*What you are asked to do*:
Read the lines below. Copy out any that hold the string "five".
### Raw data
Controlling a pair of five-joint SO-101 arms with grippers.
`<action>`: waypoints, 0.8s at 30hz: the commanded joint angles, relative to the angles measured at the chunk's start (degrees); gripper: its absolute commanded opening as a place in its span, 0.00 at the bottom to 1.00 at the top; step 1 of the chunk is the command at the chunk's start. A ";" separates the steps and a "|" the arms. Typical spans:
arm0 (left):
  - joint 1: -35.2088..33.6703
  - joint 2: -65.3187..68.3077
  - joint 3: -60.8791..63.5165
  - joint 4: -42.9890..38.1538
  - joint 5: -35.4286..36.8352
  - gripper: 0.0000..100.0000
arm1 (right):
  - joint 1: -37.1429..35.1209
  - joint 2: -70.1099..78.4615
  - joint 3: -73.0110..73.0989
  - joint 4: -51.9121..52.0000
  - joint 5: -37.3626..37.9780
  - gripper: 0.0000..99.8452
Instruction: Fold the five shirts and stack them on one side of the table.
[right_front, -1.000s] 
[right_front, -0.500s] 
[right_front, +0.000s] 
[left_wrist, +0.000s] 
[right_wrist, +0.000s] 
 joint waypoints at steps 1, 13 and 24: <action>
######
*Solved problem*:
Controlling a pair of five-joint SO-101 arms with grippers.
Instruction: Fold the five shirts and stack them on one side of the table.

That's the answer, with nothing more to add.